The task:
The answer must consist of every line in the data below that holds the word "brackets".

━━ Material provided ━━

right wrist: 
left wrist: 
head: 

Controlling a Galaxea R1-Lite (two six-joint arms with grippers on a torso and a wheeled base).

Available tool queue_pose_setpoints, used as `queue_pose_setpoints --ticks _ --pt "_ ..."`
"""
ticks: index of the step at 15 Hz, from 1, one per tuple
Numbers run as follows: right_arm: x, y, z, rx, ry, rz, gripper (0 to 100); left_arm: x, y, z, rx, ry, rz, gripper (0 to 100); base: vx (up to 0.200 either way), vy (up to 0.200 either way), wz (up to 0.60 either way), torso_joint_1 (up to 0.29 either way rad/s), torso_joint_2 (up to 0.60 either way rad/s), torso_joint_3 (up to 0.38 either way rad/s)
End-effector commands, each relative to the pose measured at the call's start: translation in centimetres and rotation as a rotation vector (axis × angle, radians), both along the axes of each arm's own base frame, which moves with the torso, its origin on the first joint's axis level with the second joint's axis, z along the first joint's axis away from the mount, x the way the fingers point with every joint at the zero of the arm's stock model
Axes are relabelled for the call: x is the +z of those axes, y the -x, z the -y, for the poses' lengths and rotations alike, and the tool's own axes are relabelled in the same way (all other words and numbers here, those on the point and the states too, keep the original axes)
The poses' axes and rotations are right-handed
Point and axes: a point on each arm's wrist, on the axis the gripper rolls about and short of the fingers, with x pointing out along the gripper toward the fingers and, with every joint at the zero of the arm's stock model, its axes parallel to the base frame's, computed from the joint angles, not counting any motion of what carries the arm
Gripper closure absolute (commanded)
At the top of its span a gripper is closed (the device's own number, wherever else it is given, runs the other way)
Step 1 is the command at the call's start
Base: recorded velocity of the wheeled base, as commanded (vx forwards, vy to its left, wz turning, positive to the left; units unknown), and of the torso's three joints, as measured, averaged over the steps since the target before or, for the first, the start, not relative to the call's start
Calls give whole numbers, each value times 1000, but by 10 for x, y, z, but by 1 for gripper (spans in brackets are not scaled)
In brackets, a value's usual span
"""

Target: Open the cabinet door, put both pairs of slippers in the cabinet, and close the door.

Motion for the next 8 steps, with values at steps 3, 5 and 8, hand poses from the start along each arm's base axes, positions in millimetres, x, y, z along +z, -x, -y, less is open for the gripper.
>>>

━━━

Reply:
Calls give whole numbers, each value times 1000, but by 10 for x, y, z, but by 1 for gripper (spans in brackets are not scaled)
In brackets, a value's usual span

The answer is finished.